The aim of the second exercise was to investigate two factors that might affect the performance of a GIS-based dasymetric technique for zone design. The first factor was the use of GIS and ancillary data to define boundaries; and the second factor was the effect of working individually or as a group.  The exercise required participants to complete two tasks. In the first task individual participants were provided with geospatial data for important criteria as identified in Exercise 1 and asked to use their local knowledge to construct neighbourhoods for analyzing ECD. In the second task the Committee was asked to work together and use its collective knowledge to define a set of neighbourhoods. The results could then be used to assess how robust the technique might be.

Exercise 3: Comparing neighbourhoods and census dissemination areas

The operational use of the technique was examined in the third exercise. Neighbourhoods defined by the Committee in Exercise 2 were compared to census DAs. This study was designed to identify conditions in which DA did not match the perceived community boundaries and so provide evidence on the portability of the technique for the analysis of ECD in other School Districts.

RESULTS

Exercise 1: Assessing criteria for defining neighbourhood

Eleven participants, representing all member organizations of Delta CYC except the Corporation of Delta, completed the survey.  Key results are presented in Table 3. The median was calculated because of the small sample size and more detailed analysis using the change in mean rating was made only for variables that saw a change in their median rating.

Table 3. Importance of criteria in defining personal and purposeful neighbourhoods.

The results show that neighbourhoods were defined, not unexpectedly, on the basis of numerous criteria.  Personal neighbourhoods were found to be the construct of physical and socio-economic characteristics. Neither geopolitical criteria had much influence. In contrast, there was evidence that some physical criteria were considered of less importance when defining neighbourhoods to analyse ECD. Churches, railways, rivers and streams were all rated ‘neutral’, the influence of rivers and streams being downgraded with the change in purpose.

Occupation, a socio-economic criterion, post code area and census dissemination area were considered more important for zoning the results of the EDI. The increased importance of the two geopolitical criteria was substantial. For statistical reasons the areas used to analyse ECD have to include at least 40 children who have taken the test and the community advocates strongly believed that these areas should also have approximately equal numbers of children.

One set of landmarks, elementary schools, were also considered more important when the purpose of the zoning was to assess ECD. This may be because of their association with the conduct of the EDI as it is administered to children in their first few weeks at elementary schools.

Exercise 2: Mapping neighbourhoods using a modified dasymetric approach

The individual participants used relevant ancillary data to draw neighbourhoods for the purpose of analyzing ECD. One participant argued that Delta was a single community and did not draw any neighbourhoods. The other participants used three different cartographies to delineate neighbourhoods – three used simple geometries e.g. ovals, rectangles; two used irregular polygons; and five used a combination of simple geometries and irregular polygons.

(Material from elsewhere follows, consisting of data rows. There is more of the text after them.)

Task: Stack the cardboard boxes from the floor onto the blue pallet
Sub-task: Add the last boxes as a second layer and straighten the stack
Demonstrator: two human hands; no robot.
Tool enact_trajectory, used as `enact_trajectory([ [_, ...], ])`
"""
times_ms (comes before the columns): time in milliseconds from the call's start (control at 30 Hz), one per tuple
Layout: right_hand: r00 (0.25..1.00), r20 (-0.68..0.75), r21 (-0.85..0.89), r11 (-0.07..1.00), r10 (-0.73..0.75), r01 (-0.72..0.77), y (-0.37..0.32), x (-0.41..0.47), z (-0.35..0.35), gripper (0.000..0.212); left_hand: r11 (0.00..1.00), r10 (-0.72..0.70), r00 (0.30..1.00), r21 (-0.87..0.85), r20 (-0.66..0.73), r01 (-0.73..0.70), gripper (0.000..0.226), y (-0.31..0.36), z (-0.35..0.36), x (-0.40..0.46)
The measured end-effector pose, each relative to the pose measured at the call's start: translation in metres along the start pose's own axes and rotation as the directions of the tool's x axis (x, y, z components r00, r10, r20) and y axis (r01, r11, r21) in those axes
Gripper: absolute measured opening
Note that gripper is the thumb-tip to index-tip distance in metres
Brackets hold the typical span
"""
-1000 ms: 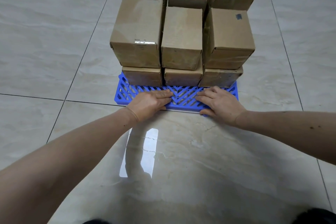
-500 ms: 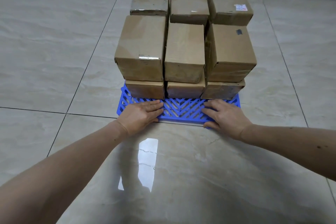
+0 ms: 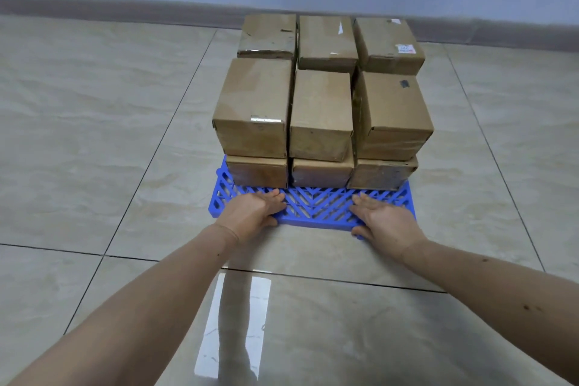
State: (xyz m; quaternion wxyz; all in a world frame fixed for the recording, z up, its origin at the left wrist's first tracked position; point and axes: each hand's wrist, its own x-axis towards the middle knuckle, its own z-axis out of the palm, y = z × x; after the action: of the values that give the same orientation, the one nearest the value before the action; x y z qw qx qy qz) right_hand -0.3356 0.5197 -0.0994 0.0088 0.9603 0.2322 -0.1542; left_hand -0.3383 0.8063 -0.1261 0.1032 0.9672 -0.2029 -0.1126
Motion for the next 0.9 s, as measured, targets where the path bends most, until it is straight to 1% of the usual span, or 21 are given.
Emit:
enact_trajectory([
  [133,0.998,0.005,0.014,0.998,0.066,-0.066,0.008,0.033,-0.01,0.055,0.998,-0.047,0.998,-0.049,0.035,0.049,0.051,-0.013,-0.013,0.034],
  [267,0.993,0.025,0.031,0.993,0.117,-0.118,0.019,0.066,-0.023,0.057,1.0,-0.017,0.999,-0.025,0.03,0.018,0.052,-0.027,-0.022,0.065],
  [400,0.985,0.07,0.029,0.987,0.157,-0.16,0.028,0.095,-0.032,0.054,0.999,0.031,0.99,0.022,0.135,-0.034,0.057,-0.043,-0.033,0.094],
  [500,0.978,0.119,-0.033,0.985,0.17,-0.167,0.035,0.118,-0.039,0.055,0.99,0.084,0.967,0.094,0.24,-0.109,0.062,-0.055,-0.04,0.119],
  [633,0.97,0.155,-0.053,0.982,0.187,-0.181,0.043,0.141,-0.05,0.057,0.963,0.098,0.934,0.203,0.344,-0.176,0.063,-0.061,-0.05,0.15],
  [733,0.961,0.171,-0.062,0.976,0.218,-0.21,0.044,0.152,-0.058,0.059,0.95,0.112,0.934,0.237,0.34,-0.201,0.063,-0.064,-0.057,0.164],
  [900,0.955,0.137,-0.046,0.964,0.264,-0.26,0.048,0.169,-0.067,0.055,0.94,0.118,0.927,0.261,0.355,-0.22,0.063,-0.071,-0.062,0.185],
])
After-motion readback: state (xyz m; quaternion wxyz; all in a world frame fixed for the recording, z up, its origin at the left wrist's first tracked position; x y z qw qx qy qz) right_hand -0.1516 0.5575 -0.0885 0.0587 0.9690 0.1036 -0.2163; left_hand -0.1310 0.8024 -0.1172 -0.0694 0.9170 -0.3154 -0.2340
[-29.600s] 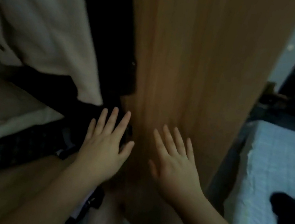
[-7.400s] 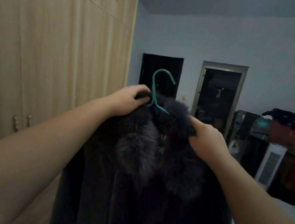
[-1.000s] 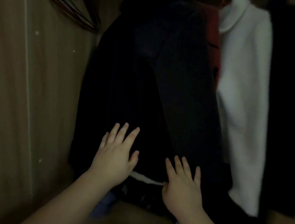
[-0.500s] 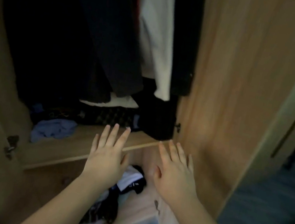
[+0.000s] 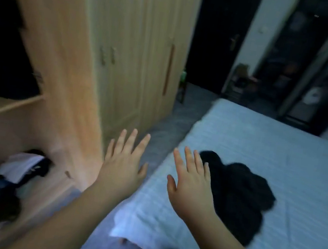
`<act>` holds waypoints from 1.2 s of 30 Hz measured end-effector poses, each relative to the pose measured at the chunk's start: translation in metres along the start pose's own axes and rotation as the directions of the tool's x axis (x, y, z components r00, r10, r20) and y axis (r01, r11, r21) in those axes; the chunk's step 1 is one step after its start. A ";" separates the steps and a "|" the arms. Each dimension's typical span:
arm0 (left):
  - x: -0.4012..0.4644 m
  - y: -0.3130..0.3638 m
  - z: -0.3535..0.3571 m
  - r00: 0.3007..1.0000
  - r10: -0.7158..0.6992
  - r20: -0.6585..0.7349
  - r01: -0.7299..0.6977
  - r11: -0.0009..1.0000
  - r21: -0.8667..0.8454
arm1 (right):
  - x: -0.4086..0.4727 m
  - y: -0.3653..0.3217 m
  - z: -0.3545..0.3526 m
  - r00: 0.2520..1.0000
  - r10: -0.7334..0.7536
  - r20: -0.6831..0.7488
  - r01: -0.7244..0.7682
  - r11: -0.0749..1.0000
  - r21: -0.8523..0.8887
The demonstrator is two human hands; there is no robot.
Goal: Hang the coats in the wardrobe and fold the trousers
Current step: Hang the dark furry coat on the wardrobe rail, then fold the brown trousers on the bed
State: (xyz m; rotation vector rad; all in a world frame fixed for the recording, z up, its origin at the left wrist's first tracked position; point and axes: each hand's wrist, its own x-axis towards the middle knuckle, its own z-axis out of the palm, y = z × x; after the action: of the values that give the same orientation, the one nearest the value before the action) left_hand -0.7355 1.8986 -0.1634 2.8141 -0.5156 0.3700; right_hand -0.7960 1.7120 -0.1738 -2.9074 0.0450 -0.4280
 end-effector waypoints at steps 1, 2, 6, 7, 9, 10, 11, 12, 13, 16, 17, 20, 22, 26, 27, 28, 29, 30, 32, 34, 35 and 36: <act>-0.002 0.033 0.013 0.998 0.050 0.023 -0.050 0.998 -0.023 | -0.020 0.031 -0.008 0.999 0.046 0.005 -0.046 0.999 -0.021; -0.006 0.064 0.025 0.994 0.098 0.053 -0.095 0.994 -0.049 | -0.039 0.059 -0.016 0.996 0.088 0.010 -0.087 0.995 -0.038; -0.022 0.154 0.061 0.966 0.218 0.141 -0.199 0.970 -0.138 | -0.106 0.143 -0.037 0.969 0.245 0.046 -0.242 0.968 -0.063; -0.025 0.168 0.070 0.960 0.233 0.152 -0.210 0.965 -0.157 | -0.119 0.157 -0.039 0.962 0.272 0.039 -0.269 0.961 -0.058; -0.028 0.189 0.088 0.950 0.258 0.178 -0.227 0.958 -0.178 | -0.140 0.180 -0.038 0.945 0.326 0.036 -0.324 0.945 -0.051; -0.029 0.197 0.096 0.943 0.271 0.192 -0.238 0.955 -0.179 | -0.148 0.189 -0.035 0.935 0.351 0.051 -0.348 0.936 -0.052; -0.030 0.203 0.105 0.936 0.284 0.206 -0.249 0.952 -0.180 | -0.157 0.197 -0.031 0.925 0.374 0.065 -0.371 0.927 -0.052; -0.031 0.209 0.113 0.929 0.297 0.222 -0.259 0.948 -0.184 | -0.164 0.204 -0.027 0.915 0.398 0.072 -0.396 0.917 -0.044; -0.030 0.214 0.120 0.921 0.307 0.241 -0.266 0.945 -0.188 | -0.170 0.210 -0.023 0.902 0.425 0.077 -0.424 0.905 -0.027; -0.020 0.231 0.143 0.896 0.333 0.294 -0.286 0.939 -0.193 | -0.180 0.228 -0.010 0.867 0.484 0.119 -0.486 0.874 -0.011; -0.015 0.237 0.151 0.889 0.341 0.307 -0.291 0.936 -0.197 | -0.182 0.235 -0.004 0.855 0.499 0.141 -0.503 0.864 -0.012; 0.001 0.253 0.176 0.879 0.340 0.335 -0.264 0.931 -0.253 | -0.177 0.259 0.013 0.818 0.537 0.209 -0.547 0.837 -0.006; 0.017 0.258 0.196 0.870 0.335 0.362 -0.241 0.929 -0.282 | -0.163 0.275 0.027 0.800 0.550 0.241 -0.564 0.826 -0.013; 0.059 0.255 0.241 0.836 0.327 0.440 -0.228 0.937 -0.264 | -0.108 0.301 0.064 0.783 0.549 0.293 -0.575 0.818 0.002; 0.073 0.253 0.251 0.828 0.327 0.455 -0.228 0.938 -0.260 | -0.090 0.308 0.073 0.778 0.548 0.307 -0.580 0.815 0.015; 0.087 0.252 0.261 0.822 0.330 0.465 -0.231 0.938 -0.257 | -0.073 0.315 0.082 0.776 0.548 0.312 -0.583 0.812 0.024; 0.101 0.251 0.270 0.815 0.334 0.473 -0.235 0.937 -0.258 | -0.056 0.324 0.090 0.775 0.551 0.310 -0.587 0.809 0.029; 0.116 0.250 0.280 0.808 0.340 0.481 -0.239 0.936 -0.260 | -0.039 0.334 0.098 0.768 0.561 0.309 -0.598 0.801 0.033; 0.143 0.252 0.299 0.797 0.352 0.492 -0.255 0.933 -0.254 | -0.013 0.355 0.112 0.746 0.595 0.300 -0.632 0.774 0.035; 0.170 0.260 0.318 0.783 0.367 0.502 -0.267 0.927 -0.262 | 0.006 0.377 0.122 0.718 0.631 0.292 -0.667 0.744 0.033; 0.181 0.266 0.327 0.778 0.373 0.506 -0.266 0.925 -0.273 | 0.013 0.388 0.125 0.703 0.651 0.286 -0.686 0.727 0.031; 0.193 0.277 0.339 0.773 0.379 0.509 -0.262 0.921 -0.287 | 0.017 0.403 0.130 0.685 0.674 0.278 -0.708 0.706 0.031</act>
State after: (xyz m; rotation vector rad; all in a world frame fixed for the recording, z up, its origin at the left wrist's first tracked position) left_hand -0.5962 1.4892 -0.3678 2.5934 -1.0997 -0.4547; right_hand -0.7419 1.3422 -0.3731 -2.5108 1.0057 0.0730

When the Committee members worked together they chose to delineate polygons using irregular polygons (Figure 2).

Exercise 3: Comparing neighbourhoods to census dissemination areas

GIS technology was used to compare the neighbourhoods defined by Delta CYC to standard Canadian census DA. The two sets of polygons were intersected and a measure of their correspondence was computed. The calculation assessed the percentage of a DA that fell within a single neighbourhood. If 99% or more of a DA fell within a neighbourhood it was considered to be a match for that neighbourhood (Figure 3).

The results found that only 9 (of 122) DA did not correspond to a neighbourhood. Five of these were associated with the area around Burns Hill and closer inspection revealed that some of these DA did not meet one or more of the design criteria set by Statistics Canada. For example, they were not compact.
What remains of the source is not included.